Blue Facade, 1914 by Piet Mondrian
There is a genetic similarity between the Blue Facade and the Oval Composition, in addition to the fact that both must have been executed more or less in the same period, as 1913 went over into 1914. Blue Facade represents a more advanced stage than the Oval Composition, as is evidenced by comparing it with contemporaneous works by the two founders of cubism, Picasso and Georges Braque, who were also tending toward larger planes and a broader scale. Furthermore, and characteristic of his 1914 work in general, Mondrian has here arrived at total elimination of the curve and drastic limitation of the diagonal. Finally, the triad of colors used in the 1913/14 painting is reduced still further to a gamut of blue and blue-gray, which is also in agreement with the 1914 development.
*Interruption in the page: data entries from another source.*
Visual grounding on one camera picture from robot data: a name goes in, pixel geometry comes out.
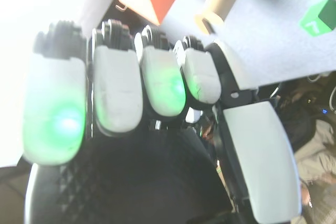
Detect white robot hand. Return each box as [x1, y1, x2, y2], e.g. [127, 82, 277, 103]
[22, 19, 302, 224]

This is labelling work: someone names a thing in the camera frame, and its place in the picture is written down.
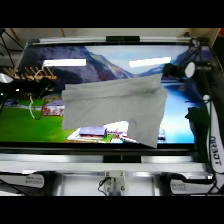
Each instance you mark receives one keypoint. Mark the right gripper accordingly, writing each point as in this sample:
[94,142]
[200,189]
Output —
[173,70]

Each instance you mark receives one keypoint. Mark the grey T-shirt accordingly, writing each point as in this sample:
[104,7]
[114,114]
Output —
[113,103]

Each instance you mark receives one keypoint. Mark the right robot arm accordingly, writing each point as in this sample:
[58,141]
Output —
[218,146]

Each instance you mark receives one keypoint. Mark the silver frame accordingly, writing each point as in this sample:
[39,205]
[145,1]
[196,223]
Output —
[76,166]

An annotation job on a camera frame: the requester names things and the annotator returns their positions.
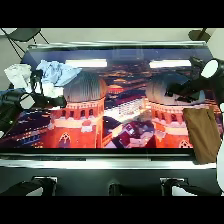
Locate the black folding chair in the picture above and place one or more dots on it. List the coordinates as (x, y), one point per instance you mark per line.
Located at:
(21, 35)

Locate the brown garment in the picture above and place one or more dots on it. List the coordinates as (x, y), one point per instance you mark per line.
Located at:
(201, 133)

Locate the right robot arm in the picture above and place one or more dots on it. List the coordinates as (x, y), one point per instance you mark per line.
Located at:
(209, 69)

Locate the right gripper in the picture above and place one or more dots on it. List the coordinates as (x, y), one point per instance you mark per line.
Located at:
(176, 89)

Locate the light blue garment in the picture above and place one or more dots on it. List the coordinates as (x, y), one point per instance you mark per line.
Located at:
(58, 72)

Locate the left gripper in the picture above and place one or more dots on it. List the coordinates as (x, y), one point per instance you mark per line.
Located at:
(55, 102)

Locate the pale grey garment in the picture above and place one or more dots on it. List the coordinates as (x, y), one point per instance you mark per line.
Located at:
(18, 76)

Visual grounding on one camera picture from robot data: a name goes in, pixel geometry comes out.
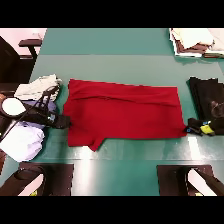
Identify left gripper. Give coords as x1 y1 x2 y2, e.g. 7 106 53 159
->
49 114 72 130

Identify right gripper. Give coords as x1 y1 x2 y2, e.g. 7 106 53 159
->
185 116 205 136

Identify red T-shirt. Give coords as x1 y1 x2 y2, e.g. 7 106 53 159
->
62 78 189 152

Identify lavender garment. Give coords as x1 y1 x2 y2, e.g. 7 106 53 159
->
18 99 58 131

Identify black garment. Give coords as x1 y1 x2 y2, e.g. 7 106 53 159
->
187 76 224 122

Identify beige garment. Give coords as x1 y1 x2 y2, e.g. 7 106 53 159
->
14 73 63 102

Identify white garment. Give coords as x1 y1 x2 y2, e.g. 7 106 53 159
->
206 27 224 56
0 121 46 163

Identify brown garment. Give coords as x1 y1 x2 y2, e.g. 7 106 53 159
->
173 38 211 57

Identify black cable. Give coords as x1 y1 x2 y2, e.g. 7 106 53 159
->
0 109 28 142

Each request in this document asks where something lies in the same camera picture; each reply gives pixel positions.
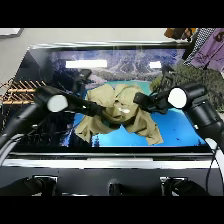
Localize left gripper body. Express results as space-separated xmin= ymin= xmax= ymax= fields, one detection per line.
xmin=83 ymin=101 xmax=105 ymax=118

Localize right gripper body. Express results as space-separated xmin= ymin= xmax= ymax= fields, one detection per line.
xmin=132 ymin=92 xmax=158 ymax=113

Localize khaki long-sleeved shirt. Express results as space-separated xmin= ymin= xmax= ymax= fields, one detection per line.
xmin=73 ymin=83 xmax=165 ymax=146

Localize orange-brown garment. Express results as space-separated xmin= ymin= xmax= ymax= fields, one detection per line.
xmin=163 ymin=28 xmax=198 ymax=41

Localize purple garment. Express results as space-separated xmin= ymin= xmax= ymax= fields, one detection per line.
xmin=191 ymin=28 xmax=224 ymax=73

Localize dotted black and white garment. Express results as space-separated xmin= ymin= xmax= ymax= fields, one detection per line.
xmin=183 ymin=28 xmax=217 ymax=68

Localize silver frame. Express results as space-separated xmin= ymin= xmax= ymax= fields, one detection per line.
xmin=0 ymin=146 xmax=224 ymax=197

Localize black cable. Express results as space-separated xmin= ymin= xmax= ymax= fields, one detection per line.
xmin=204 ymin=149 xmax=224 ymax=196

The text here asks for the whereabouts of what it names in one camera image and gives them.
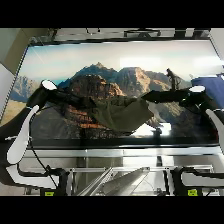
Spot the olive green shirt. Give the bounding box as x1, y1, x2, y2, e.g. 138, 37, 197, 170
79, 94, 155, 133

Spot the black cable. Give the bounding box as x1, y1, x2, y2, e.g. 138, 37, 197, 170
27, 132, 60, 190

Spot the blue garment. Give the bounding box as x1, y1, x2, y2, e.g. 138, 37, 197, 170
190, 75, 224, 111

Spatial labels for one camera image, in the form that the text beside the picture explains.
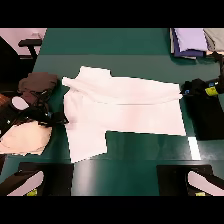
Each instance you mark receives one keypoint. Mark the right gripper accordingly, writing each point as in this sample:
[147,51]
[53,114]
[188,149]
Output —
[195,87]

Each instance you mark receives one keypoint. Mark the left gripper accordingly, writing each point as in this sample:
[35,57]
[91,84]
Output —
[59,119]

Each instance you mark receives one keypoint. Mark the white shirt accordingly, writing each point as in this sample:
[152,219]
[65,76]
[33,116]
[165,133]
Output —
[126,106]

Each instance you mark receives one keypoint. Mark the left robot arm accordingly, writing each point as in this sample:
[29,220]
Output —
[28,116]

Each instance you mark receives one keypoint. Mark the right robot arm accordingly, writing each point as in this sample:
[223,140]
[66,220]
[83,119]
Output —
[209,116]

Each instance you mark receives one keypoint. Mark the dark blue garment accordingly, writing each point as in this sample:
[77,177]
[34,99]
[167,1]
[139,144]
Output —
[186,53]

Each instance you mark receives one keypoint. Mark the beige garment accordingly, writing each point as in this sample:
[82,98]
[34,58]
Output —
[25,138]

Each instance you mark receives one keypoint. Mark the brown garment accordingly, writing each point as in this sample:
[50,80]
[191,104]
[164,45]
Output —
[37,82]

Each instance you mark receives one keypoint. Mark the lavender garment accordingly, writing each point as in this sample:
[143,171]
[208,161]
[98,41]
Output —
[190,38]

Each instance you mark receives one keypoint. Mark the grey garment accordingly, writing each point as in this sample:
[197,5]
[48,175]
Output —
[215,37]

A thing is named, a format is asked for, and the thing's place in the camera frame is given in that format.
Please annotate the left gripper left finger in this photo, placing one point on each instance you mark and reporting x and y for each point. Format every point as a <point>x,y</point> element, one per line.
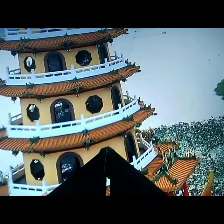
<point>90,180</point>

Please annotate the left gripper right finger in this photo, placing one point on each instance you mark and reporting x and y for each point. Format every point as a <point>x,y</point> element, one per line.
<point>126,181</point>

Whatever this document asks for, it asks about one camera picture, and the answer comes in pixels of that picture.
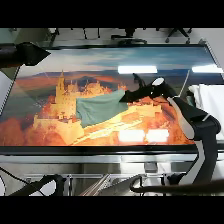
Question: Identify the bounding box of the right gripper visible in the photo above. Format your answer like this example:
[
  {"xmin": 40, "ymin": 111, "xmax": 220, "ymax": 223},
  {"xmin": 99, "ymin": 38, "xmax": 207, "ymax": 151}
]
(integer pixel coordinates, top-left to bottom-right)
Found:
[{"xmin": 118, "ymin": 85, "xmax": 153, "ymax": 104}]

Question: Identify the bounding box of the green garment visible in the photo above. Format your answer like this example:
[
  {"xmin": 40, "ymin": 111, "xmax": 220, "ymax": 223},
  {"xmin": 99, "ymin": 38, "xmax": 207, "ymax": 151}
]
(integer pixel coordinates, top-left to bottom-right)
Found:
[{"xmin": 75, "ymin": 88, "xmax": 130, "ymax": 129}]

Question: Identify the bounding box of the black office chair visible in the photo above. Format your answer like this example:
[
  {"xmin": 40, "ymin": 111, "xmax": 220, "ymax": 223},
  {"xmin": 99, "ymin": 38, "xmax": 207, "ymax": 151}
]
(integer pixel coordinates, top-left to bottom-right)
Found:
[
  {"xmin": 110, "ymin": 27, "xmax": 148, "ymax": 47},
  {"xmin": 164, "ymin": 27, "xmax": 193, "ymax": 45}
]

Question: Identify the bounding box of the white garment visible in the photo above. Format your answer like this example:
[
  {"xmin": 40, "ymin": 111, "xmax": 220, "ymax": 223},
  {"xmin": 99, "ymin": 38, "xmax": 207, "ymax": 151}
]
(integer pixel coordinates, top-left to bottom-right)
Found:
[{"xmin": 187, "ymin": 83, "xmax": 224, "ymax": 141}]

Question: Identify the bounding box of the black cable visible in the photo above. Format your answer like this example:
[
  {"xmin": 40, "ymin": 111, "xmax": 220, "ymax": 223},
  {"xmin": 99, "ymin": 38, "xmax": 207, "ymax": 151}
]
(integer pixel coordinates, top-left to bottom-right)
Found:
[{"xmin": 129, "ymin": 175, "xmax": 224, "ymax": 197}]

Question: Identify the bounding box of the silver frame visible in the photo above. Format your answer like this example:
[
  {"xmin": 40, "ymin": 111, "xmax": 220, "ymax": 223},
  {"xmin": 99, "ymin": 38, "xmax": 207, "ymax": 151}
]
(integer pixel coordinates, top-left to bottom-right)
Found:
[{"xmin": 0, "ymin": 152, "xmax": 224, "ymax": 197}]

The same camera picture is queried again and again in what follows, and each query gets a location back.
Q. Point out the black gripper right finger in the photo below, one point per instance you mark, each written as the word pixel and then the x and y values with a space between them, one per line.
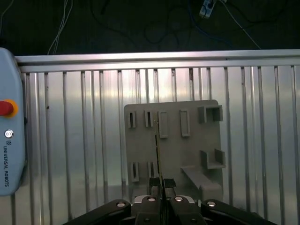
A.
pixel 170 187

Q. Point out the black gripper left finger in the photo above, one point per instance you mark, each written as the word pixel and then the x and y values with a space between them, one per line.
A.
pixel 155 187

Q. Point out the green RAM stick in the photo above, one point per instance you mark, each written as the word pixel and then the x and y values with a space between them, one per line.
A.
pixel 159 159

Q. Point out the grey parts rack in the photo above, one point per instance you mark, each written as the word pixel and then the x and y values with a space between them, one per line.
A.
pixel 187 150

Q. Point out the red emergency stop button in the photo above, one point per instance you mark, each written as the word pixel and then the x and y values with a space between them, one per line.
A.
pixel 5 109

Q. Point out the pale blue teach pendant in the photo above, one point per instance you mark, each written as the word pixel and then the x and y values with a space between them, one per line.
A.
pixel 14 82

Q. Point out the white and blue adapter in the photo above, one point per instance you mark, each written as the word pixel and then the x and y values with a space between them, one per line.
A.
pixel 206 9

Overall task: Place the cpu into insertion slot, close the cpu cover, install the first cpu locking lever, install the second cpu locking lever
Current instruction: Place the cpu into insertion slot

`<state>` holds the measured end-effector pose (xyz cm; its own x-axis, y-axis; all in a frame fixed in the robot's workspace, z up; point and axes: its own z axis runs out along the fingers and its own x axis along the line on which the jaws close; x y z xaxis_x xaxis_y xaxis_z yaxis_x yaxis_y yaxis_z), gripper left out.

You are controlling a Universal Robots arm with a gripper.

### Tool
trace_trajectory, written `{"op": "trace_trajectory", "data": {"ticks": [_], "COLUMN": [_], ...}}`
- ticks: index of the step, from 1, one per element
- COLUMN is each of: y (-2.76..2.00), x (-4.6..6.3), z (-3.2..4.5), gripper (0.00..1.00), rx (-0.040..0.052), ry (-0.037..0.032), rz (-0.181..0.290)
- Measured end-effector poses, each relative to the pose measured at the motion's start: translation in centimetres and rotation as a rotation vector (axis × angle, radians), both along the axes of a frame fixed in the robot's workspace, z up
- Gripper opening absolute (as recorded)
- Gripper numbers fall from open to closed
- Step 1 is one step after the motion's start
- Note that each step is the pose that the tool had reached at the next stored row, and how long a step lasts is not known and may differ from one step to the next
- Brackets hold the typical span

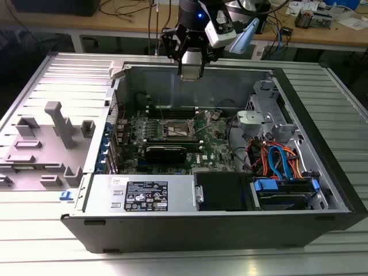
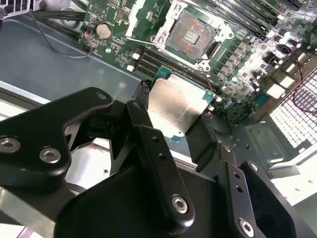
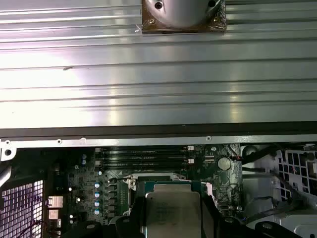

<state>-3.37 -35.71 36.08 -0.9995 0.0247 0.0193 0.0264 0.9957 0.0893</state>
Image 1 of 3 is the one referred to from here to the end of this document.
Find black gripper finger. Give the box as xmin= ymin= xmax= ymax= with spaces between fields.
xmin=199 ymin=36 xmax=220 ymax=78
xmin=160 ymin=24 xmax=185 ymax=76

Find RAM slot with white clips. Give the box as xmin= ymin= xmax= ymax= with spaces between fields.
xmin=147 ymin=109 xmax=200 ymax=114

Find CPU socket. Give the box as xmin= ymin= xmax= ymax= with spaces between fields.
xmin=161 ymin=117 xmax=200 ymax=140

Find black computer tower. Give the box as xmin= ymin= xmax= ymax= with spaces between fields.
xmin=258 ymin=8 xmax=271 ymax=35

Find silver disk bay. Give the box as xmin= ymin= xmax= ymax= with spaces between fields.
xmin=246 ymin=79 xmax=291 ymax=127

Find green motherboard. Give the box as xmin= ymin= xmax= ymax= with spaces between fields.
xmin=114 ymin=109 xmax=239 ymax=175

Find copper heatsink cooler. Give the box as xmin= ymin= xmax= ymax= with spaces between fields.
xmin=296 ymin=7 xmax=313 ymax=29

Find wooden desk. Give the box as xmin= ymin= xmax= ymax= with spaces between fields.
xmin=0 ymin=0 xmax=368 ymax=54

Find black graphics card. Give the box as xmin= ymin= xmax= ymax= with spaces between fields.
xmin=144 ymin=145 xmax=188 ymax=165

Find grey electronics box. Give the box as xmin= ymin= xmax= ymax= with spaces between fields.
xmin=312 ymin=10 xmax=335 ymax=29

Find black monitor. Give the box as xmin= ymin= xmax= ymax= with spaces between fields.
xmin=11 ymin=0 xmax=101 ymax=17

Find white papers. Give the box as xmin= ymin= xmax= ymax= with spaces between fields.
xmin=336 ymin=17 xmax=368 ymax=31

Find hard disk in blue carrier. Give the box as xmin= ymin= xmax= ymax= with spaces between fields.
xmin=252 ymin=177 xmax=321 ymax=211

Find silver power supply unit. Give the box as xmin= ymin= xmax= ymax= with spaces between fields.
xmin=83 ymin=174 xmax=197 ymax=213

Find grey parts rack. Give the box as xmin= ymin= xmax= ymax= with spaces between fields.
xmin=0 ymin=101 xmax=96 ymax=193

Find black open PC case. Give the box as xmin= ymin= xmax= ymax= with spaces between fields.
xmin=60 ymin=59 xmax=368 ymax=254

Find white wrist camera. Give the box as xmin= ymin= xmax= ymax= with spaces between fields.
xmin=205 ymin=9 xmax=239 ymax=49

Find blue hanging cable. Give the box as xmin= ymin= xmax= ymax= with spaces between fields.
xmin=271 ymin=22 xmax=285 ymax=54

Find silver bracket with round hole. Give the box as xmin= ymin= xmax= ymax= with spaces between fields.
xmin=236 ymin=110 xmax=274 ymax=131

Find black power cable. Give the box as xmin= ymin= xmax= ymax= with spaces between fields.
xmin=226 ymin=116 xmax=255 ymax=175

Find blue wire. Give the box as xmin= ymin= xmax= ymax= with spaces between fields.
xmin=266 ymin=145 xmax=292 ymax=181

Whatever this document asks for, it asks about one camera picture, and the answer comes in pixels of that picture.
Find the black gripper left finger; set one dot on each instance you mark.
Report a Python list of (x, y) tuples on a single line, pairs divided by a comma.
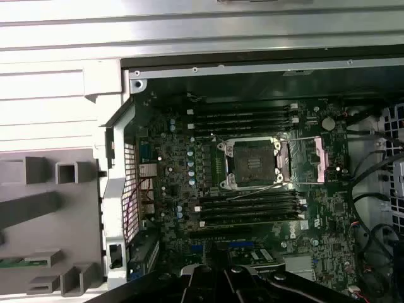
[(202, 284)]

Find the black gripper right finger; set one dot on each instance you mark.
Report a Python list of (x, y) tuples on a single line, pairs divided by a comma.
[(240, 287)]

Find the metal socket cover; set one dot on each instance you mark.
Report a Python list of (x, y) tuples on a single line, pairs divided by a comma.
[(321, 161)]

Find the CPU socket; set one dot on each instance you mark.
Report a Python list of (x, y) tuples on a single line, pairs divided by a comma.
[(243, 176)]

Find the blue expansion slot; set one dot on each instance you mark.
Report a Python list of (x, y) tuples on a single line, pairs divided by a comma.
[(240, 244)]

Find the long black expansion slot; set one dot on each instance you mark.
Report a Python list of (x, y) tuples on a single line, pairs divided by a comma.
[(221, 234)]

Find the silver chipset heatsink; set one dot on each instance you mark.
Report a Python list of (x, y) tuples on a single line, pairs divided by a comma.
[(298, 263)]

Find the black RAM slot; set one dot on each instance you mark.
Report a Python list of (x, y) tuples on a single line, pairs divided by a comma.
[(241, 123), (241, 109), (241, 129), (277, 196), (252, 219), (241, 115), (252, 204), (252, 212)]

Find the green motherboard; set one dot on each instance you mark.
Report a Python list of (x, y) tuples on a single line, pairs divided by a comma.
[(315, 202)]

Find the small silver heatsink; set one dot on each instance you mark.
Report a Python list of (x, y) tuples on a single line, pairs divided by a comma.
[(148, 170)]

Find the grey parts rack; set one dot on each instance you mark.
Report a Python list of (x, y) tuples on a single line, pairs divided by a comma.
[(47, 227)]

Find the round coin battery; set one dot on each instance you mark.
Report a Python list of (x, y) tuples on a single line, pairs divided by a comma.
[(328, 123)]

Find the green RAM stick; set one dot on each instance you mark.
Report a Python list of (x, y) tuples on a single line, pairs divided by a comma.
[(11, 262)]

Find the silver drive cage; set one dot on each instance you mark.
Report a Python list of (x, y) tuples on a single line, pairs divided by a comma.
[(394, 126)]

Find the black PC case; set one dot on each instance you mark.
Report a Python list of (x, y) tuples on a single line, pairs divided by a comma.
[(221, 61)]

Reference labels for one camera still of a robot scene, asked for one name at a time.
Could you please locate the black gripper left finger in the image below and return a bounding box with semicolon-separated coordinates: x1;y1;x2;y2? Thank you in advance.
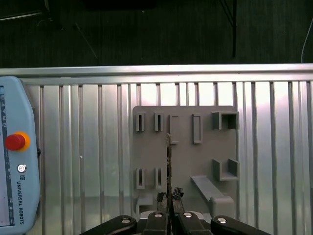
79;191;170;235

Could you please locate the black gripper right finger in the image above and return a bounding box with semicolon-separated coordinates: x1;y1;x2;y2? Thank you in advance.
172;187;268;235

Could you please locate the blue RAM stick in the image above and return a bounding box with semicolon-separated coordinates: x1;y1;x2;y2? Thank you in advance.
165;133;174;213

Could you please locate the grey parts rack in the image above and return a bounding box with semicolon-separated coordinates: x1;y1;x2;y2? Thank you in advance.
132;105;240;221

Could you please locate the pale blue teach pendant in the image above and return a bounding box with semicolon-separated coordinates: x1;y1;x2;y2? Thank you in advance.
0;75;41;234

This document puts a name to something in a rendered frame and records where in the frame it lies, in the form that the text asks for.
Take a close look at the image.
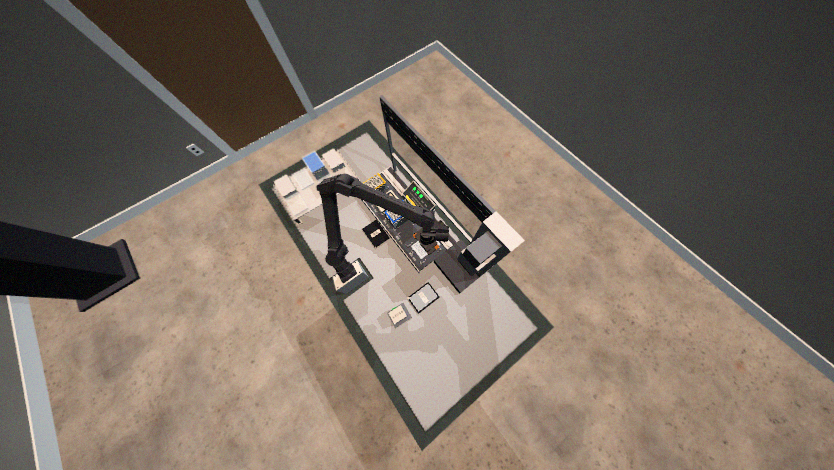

This limitation of the color scheme to various tints of blue is also connected with the genesis of the work. In Blue Facade, Mondrian took a great step beyond the boundaries of cubism. While synthetic cubism, on which Picasso, Braque, and now Juan Gris as well were working during these years, was again trying to establish a connection between geometrical forms and the objects of daily life, by starting with geometrical forms (cylinders) and making them resemble things (bottles), Mondrian advanced on the way to an ever-stricter abstraction, an ever-further departure from perception. This abstraction meant that very little of the thing - value of the original perception was taken over into the painting, the work being dominated by the rhythm abstracted from thing-forms during the creative process.